Hasbro vs Vallourec: Which Stock Looks Stronger in 2026?

Hasbro holds the cleaner structural position, with growth as the main driver and profitability adding further support. Vallourec still has the edge on profitability, which keeps the comparison from looking entirely one-sided. The market setup is broadly comparable for both — no clear directional signal from price behavior. The market is not adding a decisive signal either way — the structural read carries the weight.

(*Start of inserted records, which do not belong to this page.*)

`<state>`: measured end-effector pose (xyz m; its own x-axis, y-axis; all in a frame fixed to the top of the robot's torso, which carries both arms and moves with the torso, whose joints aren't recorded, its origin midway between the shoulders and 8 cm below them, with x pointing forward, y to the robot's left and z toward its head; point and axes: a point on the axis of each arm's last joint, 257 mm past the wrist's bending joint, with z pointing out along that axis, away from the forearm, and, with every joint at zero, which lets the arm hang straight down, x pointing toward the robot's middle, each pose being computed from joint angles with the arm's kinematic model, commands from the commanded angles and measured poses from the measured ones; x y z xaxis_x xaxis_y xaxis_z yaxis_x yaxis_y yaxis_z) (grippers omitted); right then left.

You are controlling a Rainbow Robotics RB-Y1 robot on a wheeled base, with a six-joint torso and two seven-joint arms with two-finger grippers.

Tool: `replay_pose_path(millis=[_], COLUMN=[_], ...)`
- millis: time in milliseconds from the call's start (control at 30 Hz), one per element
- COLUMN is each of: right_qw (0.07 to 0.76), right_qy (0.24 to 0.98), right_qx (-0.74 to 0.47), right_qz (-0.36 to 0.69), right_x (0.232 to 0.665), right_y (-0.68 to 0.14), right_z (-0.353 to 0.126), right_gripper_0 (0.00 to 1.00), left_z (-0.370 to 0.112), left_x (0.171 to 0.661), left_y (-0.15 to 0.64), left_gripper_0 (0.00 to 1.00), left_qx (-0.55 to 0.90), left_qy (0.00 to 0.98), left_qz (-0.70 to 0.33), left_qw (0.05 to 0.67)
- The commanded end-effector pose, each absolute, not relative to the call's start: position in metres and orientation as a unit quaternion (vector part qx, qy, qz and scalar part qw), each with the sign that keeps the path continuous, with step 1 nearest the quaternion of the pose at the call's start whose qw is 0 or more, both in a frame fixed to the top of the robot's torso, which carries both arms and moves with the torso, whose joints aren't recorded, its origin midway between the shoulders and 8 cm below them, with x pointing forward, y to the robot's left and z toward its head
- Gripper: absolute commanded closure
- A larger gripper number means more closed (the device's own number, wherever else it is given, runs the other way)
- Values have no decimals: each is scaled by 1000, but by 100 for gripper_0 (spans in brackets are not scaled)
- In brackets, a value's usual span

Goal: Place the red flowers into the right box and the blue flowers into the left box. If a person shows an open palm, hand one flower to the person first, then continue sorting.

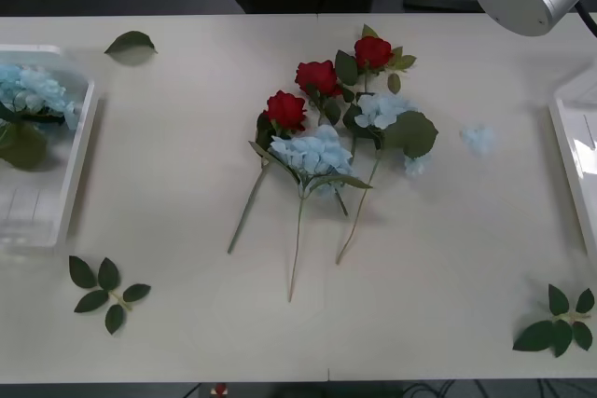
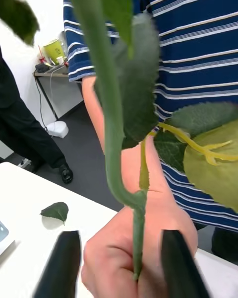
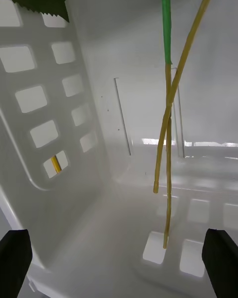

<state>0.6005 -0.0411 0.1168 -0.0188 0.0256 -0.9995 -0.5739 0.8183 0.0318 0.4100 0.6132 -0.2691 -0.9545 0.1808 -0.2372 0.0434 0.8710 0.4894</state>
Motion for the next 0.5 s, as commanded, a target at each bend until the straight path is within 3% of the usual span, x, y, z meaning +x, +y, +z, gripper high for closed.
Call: replay_pose_path(millis=[33, 500], right_qw=[683, 683], right_qy=[663, 663], right_qx=[-197, -197], right_qz=[235, 235], right_x=[596, 596], right_y=[-39, -39], right_z=[146, 146], right_gripper_0=[0, 0], left_z=[-253, -259], left_x=[424, 423], left_y=[610, 607], left_gripper_0=[0, 0], left_qx=[64, 63], left_qy=[954, 956], left_qz=[246, 240], left_qw=[159, 154])
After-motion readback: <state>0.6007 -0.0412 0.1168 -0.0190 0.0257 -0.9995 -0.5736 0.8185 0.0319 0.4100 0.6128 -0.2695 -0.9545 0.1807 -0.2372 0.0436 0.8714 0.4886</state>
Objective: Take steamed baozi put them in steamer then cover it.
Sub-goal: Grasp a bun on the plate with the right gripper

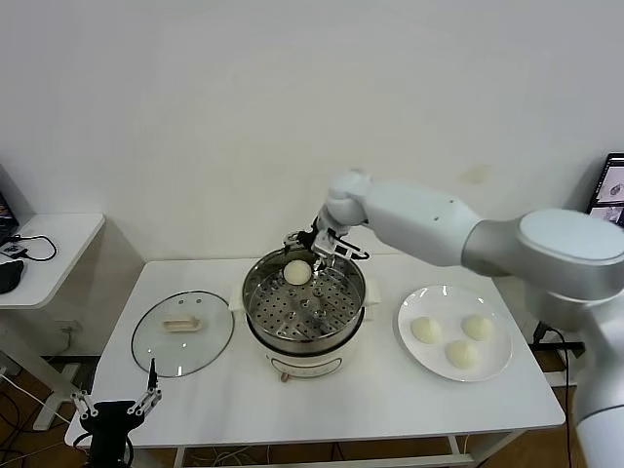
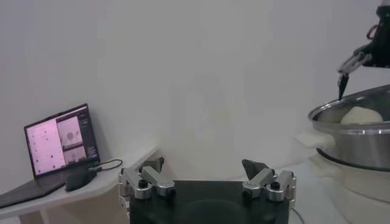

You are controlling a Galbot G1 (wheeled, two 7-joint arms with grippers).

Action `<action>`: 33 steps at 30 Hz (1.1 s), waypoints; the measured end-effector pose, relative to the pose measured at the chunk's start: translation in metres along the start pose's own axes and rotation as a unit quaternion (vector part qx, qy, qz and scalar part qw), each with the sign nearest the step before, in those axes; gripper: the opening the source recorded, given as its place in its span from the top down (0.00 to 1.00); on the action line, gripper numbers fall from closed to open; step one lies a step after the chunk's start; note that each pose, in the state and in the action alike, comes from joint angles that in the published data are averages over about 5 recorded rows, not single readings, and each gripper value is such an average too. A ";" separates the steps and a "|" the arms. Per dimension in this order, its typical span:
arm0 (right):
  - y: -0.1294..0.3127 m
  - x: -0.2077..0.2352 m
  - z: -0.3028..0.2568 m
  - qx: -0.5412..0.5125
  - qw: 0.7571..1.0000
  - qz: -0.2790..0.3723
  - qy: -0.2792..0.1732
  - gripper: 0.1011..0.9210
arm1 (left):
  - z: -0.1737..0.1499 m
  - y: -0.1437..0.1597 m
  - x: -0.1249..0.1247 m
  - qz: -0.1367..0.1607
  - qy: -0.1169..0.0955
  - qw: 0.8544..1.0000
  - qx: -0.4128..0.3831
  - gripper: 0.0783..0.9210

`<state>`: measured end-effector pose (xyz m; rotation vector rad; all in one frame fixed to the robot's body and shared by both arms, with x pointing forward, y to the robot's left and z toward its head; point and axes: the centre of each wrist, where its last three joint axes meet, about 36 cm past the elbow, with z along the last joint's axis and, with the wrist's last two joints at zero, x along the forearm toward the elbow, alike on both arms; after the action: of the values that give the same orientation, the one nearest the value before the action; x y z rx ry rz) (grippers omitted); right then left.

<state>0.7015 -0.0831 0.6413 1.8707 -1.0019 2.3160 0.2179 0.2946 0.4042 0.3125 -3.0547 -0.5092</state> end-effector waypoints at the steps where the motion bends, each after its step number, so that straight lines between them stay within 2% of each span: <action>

The comparison is based on similar long-term financial trajectories, not sector labels. Peer scores are normalised within each company's primary universe (HAS: S&P 500, VK.PA: STOXX 600).

Updated 2026-05-17

Growth drives the lead, while profitability keeps the result from looking one-sided.

Trajectory Similarity
0.57
Moderately similar
Peer-set rank: #8
within Hasbro, Inc.'s functional peer set

This pair is matched through long-term financial trajectory similarity within the selected peer universe.

A moderate similarity means the pair is structurally comparable, but not a near-twin trajectory match.

The clearest structural overlap shows up in revenue growth trajectory and capital structure.

Similarity drivers
revenue growth trajectorycapital structure
How to read the score
0.85–1.00 · Very similar0.70–0.84 · Similar0.55–0.69 · Moderately similarbelow 0.55 · Loose match
Peer-Relative Score
HAS
Hasbro, Inc.
61
Peer-Score
Signal qualitylow
Peer basis: S&P 500
vs
VK.PA
Vallourec S.A.
55
Peer-Score
Signal qualitylow
Peer basis: STOXX 600

Scores reflect position relative to comparable companies with similar long-term financial trajectories.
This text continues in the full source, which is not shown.